Complete step by step answer:
The component form of the vector $ v $ is given by $ v = \left| v \right|\cos \theta i + \left| v \right|\sin \theta j $ , where $ \left| v \right| $ is the where $ \left| v \right| $ is the magnitude and\[\theta \]is the angle made with the $ x $ -axis.
Now in the given question, the data given is, $ \theta = {45^o} $ , and the magnitude i..e, $ \left| v \right| $ is equal to 1.

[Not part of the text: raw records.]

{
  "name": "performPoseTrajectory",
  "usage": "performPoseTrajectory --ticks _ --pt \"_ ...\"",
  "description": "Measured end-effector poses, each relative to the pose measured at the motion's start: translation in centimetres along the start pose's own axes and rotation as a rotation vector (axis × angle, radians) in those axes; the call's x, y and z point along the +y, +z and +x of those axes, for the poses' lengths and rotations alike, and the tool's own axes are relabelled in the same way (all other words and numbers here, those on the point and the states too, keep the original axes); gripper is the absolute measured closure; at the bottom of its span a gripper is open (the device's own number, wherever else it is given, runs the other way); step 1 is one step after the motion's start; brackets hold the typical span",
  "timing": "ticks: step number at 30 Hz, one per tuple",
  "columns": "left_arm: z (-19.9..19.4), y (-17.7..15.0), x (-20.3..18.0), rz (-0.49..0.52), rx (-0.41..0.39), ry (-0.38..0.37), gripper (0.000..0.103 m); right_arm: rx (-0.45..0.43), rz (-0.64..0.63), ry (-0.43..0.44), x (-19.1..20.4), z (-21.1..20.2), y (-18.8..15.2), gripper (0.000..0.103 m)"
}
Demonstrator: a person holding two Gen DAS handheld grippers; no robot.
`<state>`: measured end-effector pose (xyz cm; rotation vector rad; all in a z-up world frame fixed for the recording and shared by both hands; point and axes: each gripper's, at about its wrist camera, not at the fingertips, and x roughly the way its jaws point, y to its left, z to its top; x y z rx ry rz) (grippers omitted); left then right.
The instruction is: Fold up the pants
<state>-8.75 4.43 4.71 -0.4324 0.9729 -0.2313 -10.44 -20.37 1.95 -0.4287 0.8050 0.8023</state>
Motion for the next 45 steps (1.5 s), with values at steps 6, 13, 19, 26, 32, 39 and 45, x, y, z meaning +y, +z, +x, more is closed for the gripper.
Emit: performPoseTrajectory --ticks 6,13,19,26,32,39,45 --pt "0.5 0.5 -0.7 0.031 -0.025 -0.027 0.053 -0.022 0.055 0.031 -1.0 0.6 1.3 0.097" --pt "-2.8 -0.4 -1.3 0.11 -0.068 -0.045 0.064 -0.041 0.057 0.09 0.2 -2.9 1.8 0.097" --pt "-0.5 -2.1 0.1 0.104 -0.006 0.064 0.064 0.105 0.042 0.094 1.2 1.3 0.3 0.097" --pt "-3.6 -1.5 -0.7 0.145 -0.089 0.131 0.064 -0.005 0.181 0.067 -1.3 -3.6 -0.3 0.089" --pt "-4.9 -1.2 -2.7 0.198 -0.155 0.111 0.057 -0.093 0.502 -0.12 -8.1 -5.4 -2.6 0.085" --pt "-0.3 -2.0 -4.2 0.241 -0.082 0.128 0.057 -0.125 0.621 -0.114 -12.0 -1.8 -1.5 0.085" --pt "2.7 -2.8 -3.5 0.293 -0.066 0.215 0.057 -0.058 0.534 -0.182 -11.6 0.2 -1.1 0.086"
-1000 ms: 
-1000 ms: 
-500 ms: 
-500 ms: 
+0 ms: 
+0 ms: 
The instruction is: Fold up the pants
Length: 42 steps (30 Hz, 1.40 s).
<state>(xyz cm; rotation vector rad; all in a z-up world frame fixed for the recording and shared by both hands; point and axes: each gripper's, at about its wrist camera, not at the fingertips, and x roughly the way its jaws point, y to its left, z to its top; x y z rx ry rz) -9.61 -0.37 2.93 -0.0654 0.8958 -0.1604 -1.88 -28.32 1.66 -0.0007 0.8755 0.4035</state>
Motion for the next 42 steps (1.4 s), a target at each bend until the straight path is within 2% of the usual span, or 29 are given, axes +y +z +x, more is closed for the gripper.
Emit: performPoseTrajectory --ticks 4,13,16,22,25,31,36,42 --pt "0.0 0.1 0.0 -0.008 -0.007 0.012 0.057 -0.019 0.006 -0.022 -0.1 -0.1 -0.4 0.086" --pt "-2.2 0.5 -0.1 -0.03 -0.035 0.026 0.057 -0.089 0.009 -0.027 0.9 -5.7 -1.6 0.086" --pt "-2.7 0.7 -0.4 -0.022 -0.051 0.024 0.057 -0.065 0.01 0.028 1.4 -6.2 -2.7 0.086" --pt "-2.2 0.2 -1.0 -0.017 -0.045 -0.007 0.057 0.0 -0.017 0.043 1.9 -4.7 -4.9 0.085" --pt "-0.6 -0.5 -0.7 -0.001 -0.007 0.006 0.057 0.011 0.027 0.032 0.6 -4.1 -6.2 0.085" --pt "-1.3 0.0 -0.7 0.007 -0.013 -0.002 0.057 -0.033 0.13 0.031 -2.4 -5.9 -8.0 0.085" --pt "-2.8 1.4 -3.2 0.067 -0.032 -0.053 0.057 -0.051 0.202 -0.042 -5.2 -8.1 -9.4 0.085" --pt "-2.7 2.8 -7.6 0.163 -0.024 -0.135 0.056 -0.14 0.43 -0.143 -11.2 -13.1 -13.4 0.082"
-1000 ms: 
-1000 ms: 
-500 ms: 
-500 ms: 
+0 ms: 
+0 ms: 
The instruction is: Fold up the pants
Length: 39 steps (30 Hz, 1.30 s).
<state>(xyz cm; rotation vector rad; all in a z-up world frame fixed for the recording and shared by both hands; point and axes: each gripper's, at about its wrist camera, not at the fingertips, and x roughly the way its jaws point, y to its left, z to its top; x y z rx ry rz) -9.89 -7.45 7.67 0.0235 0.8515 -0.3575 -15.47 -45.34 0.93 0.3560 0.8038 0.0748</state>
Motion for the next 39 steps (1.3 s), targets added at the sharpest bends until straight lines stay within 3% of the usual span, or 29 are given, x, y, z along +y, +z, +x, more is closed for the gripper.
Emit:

Now substituting the given values in the component form we get,
 $ v = \left| v \right|\cos \theta i + \left| v \right|\sin \theta j $ ,
By substituting the values we get,
 $ \Rightarrow v = \left( 1 \right)\cos \left( {{{45}^0}} \right)i + \left( 1 \right)\sin \left( {{{45}^0}} \right)j $ ,
Now from the trigonometric ratios we know that, $ \cos {45^0} = \dfrac{1}{{\sqrt 2 }} $ and $ \sin {45^0} = \dfrac{1}{{\sqrt 2 }} $ ,
Now substituting the cos and sin values we get,
\[ \Rightarrow v = \left( 1 \right)\dfrac{1}{{\sqrt 2 }}i + \left( 1 \right)\dfrac{1}{{\sqrt 2 }}j\],
Now simplifying we get,
 $ \Rightarrow v = \dfrac{1}{{\sqrt 2 }}i + \dfrac{1}{{\sqrt 2 }}j $ ,
So, the component form is equal to $ v = \dfrac{1}{{\sqrt 2 }}i + \dfrac{1}{{\sqrt 2 }}j $ .
This can be represented using the graph,

The component form can also be written in the form $ \left( {\dfrac{1}{{\sqrt 2 }},\dfrac{1}{{\sqrt 2 }}} \right) $ .

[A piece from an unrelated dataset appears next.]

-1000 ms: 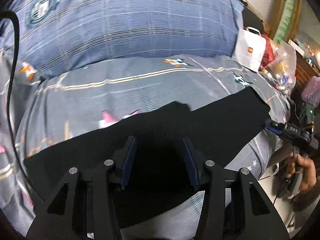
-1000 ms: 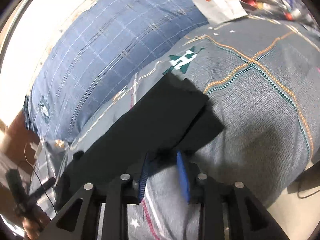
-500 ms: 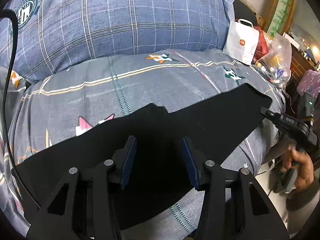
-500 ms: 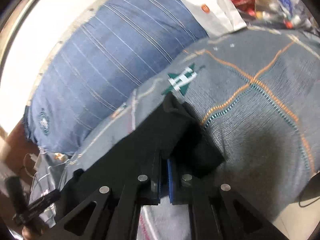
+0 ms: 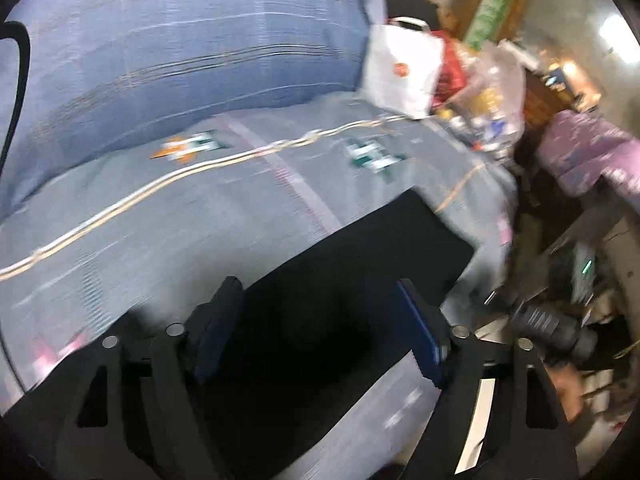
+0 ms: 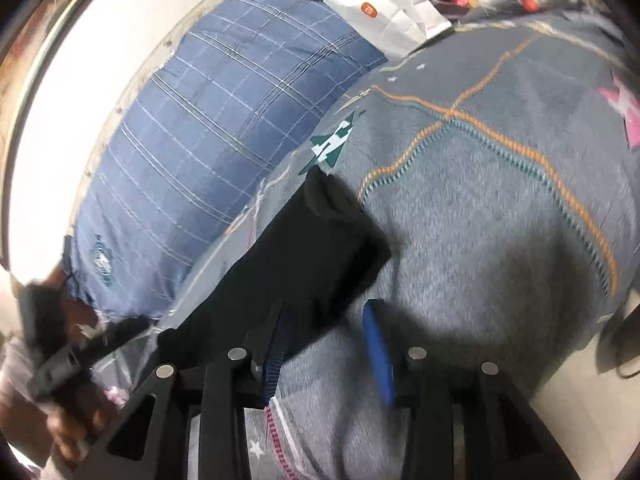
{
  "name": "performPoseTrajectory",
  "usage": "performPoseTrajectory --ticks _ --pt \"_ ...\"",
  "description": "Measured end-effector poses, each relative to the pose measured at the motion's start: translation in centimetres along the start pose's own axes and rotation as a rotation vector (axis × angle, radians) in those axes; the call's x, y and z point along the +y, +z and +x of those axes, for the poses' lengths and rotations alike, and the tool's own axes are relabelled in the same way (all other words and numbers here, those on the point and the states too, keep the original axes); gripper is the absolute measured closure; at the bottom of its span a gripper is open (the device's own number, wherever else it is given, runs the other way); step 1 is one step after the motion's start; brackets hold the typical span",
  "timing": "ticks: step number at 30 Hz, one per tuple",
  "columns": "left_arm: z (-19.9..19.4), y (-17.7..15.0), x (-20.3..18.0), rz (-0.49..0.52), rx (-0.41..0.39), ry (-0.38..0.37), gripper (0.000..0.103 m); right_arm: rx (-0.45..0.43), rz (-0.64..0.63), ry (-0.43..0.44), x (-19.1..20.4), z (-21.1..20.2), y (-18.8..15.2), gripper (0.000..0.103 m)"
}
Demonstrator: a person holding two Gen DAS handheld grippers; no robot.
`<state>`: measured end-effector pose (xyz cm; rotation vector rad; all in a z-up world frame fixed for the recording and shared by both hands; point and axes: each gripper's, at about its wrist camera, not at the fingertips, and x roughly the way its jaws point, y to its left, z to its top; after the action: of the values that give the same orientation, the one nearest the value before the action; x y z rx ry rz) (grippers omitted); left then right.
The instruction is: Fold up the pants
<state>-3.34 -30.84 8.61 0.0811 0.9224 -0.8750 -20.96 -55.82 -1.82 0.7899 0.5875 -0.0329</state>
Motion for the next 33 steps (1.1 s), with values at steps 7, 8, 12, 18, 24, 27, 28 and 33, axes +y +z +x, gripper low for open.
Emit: performPoseTrajectory --ticks 7,8,12,18,24,27,28,33 --pt "8.3 4.9 -3.2 0.055 0.128 -0.095 0.025 -0.017 -0.066 0.047 0.0 1.0 -0.4 0.065" --pt "9.2 5.4 -3.7 0.07 0.136 -0.1 0.025 -0.019 -0.068 0.056 0.0 1.2 -0.3 0.064" --pt "12.6 6.8 -5.8 0.118 0.191 -0.166 0.025 -0.044 -0.053 0.093 -0.6 1.6 -0.3 0.062" --pt "16.6 7.2 -8.6 0.236 0.22 -0.178 0.025 -0.1 -0.064 0.122 -0.6 2.1 -0.2 0.061" --pt "17.0 7.1 -9.6 0.297 0.198 -0.169 0.059 -0.092 -0.12 0.088 0.3 3.5 0.4 0.09" --pt "15.2 7.8 -8.2 0.229 0.181 -0.199 0.07 -0.09 -0.103 0.115 1.0 2.8 1.1 0.093" --pt "13.9 8.0 -7.6 0.217 0.154 -0.193 0.071 -0.095 -0.132 0.114 1.8 2.4 1.3 0.093" --pt "5.0 8.2 -3.4 0.124 0.039 -0.172 0.071 -0.123 -0.293 0.187 8.3 -0.4 2.1 0.093"
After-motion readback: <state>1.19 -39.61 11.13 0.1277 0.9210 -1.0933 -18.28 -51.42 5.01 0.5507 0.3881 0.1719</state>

 $ \therefore $ The component form of the vector magnitude 1 and the angle it makes with the positive $ x $ -axis is $ \theta = {45^o} $ is equal to $ v = \dfrac{1}{{\sqrt 2 }}i + \dfrac{1}{{\sqrt 2 }}j $ , the component form can also be written as,\[\left( {\dfrac{1}{{\sqrt 2 }},\dfrac{1}{{\sqrt 2 }}} \right)\].

Note: For resolving a vector into its components, we can use the following formulas:
Consider $ a $ to be the magnitude of the vector $ \overrightarrow a $ and $ \theta $ to be the angle that is formed by the vector along the $ x $ -axis or to be the direction of the given vector. Then we will get,
\[{a_x} = \left| a \right| \times \cos \theta \]and $ {a_y} = \left| a \right| \times \sin \theta $ ,
Where $ {a_x} $ is called the magnitude of the $ x $ -component of the given vector $ \overrightarrow a $ ,
Where $ {a_y} $ is called the magnitude of the $ y $ -component of the given vector $ \overrightarrow a $ .
And the vector form is written as, $ \overrightarrow a = \left( {{a_x},{a_y}} \right) = \left| a \right|\cos \theta i + \left| a \right|\sin \theta j $ .